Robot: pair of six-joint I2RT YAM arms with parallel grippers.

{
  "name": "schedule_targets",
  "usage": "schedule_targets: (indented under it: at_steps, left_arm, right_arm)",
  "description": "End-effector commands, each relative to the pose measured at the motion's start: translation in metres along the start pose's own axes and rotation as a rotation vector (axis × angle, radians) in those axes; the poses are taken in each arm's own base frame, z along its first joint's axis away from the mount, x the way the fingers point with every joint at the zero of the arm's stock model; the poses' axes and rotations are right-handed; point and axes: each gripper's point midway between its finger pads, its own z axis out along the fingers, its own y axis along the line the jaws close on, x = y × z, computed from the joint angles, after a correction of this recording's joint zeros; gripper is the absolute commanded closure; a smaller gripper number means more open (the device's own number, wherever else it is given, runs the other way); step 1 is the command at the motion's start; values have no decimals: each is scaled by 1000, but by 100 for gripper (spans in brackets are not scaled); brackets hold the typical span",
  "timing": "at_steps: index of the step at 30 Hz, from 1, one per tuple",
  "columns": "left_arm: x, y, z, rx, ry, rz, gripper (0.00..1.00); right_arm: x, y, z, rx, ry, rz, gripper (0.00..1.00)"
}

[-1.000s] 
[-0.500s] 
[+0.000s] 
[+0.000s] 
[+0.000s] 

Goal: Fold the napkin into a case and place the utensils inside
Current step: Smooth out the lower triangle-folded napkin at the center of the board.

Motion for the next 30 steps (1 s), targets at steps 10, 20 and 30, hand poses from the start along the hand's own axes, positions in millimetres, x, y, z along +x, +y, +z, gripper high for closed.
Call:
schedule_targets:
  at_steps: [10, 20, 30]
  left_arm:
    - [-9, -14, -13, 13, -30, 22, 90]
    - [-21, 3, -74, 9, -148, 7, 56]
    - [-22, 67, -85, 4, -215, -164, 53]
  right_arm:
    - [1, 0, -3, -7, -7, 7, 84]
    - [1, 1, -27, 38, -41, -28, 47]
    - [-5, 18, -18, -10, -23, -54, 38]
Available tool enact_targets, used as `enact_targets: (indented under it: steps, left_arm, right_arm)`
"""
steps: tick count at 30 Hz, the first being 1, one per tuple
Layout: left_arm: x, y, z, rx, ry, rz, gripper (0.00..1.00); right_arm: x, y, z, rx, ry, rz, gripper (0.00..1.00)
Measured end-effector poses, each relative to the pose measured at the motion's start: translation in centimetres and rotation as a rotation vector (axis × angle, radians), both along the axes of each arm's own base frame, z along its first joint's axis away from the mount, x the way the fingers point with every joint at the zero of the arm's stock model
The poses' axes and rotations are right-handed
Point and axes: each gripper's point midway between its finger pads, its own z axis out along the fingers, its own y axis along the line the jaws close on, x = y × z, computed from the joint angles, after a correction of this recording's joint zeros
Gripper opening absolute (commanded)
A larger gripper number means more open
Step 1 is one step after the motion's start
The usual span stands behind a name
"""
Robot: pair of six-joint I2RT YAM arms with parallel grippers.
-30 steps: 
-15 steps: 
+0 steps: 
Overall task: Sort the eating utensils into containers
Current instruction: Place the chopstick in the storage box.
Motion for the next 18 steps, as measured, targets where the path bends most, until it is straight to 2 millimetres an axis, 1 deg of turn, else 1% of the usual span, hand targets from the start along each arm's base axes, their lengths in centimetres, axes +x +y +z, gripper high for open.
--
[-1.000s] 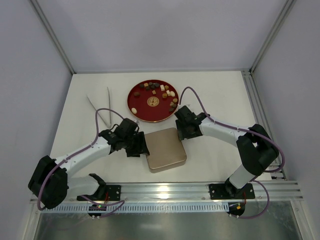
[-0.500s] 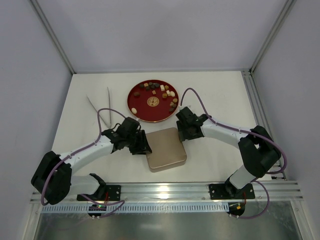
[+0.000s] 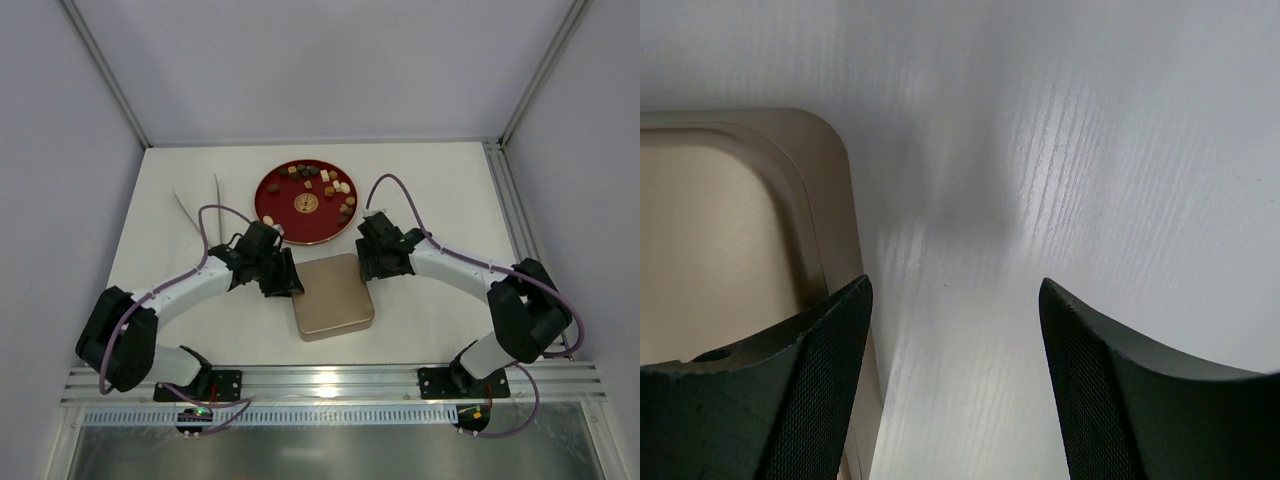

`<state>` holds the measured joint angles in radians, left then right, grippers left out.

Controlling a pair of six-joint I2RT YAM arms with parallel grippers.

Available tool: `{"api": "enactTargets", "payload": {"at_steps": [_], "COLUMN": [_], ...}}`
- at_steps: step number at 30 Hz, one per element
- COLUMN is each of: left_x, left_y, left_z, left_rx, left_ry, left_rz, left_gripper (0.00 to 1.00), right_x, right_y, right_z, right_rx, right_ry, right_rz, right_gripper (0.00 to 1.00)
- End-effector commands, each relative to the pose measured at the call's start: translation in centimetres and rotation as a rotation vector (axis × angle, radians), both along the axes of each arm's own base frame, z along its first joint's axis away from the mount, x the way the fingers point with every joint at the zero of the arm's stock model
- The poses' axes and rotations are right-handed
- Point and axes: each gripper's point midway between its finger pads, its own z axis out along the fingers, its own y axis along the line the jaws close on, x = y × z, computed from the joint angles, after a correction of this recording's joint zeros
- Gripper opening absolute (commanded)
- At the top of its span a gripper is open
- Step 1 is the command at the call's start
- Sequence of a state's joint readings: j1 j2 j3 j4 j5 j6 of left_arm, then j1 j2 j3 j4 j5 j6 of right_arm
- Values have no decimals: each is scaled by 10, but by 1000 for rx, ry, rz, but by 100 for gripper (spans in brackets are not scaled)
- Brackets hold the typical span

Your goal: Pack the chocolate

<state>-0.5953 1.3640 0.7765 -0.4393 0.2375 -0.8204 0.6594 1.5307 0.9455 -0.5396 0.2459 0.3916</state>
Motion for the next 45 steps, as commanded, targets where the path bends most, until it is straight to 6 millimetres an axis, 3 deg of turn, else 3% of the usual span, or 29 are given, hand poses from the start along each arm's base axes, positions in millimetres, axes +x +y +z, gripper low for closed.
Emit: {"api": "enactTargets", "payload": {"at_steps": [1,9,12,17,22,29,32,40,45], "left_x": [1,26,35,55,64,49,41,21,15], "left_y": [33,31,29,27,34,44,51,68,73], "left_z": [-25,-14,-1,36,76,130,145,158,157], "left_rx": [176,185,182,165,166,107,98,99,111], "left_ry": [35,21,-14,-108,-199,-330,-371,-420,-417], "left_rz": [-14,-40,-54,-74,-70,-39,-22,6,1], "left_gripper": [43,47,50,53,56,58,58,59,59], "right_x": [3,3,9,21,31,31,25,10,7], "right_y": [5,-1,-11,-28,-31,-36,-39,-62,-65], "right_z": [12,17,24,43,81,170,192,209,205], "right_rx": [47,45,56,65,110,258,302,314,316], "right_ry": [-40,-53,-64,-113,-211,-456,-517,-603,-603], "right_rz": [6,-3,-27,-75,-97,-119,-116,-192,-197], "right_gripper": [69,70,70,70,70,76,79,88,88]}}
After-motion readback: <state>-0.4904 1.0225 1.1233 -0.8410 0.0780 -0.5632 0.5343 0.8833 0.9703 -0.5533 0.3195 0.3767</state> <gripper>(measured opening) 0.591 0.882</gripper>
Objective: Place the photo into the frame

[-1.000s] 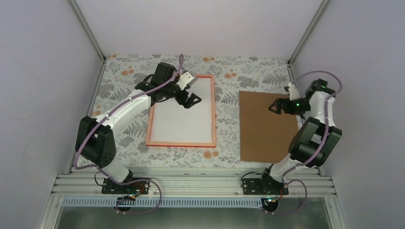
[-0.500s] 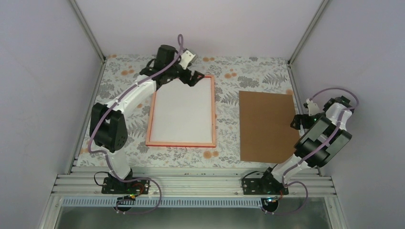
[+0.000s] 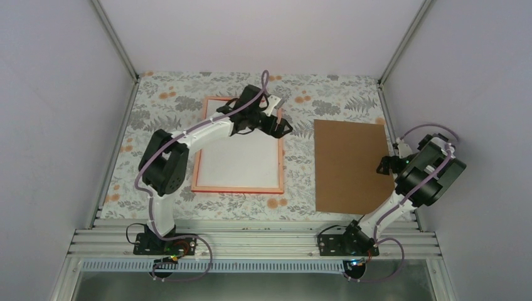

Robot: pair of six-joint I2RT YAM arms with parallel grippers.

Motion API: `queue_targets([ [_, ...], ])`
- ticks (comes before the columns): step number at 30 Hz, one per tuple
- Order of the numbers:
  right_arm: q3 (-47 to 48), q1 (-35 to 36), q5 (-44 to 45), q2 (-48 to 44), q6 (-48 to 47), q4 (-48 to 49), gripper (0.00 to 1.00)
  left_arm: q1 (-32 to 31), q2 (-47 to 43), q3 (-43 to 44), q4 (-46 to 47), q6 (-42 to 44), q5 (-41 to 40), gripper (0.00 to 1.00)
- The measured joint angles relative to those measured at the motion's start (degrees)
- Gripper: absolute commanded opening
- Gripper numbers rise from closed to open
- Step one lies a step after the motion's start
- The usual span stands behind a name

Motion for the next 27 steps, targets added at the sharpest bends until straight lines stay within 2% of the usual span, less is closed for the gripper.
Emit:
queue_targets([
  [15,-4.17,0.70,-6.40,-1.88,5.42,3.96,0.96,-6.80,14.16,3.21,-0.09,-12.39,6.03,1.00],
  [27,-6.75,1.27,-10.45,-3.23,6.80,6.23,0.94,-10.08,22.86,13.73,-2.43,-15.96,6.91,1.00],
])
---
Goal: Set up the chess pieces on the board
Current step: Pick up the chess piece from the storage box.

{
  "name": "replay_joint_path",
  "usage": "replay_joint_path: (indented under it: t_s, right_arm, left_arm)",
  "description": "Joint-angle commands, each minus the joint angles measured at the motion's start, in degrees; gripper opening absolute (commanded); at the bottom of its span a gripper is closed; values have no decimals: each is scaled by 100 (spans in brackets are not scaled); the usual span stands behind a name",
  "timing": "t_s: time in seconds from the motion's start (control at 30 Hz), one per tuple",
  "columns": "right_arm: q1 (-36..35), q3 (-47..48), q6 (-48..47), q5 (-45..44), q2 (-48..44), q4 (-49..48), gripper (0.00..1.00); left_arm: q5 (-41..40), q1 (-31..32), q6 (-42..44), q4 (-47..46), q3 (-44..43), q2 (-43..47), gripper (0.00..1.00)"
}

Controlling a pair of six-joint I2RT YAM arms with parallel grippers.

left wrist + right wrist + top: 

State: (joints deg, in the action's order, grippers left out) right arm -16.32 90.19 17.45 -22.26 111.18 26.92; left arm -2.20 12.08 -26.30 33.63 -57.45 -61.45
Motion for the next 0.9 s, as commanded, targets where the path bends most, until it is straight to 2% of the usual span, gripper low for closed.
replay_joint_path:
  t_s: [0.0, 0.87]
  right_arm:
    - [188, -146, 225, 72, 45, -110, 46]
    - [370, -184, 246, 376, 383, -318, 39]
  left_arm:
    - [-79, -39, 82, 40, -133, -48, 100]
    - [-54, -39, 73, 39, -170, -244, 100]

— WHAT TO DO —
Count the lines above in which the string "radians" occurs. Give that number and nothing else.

— RESPONSE —
4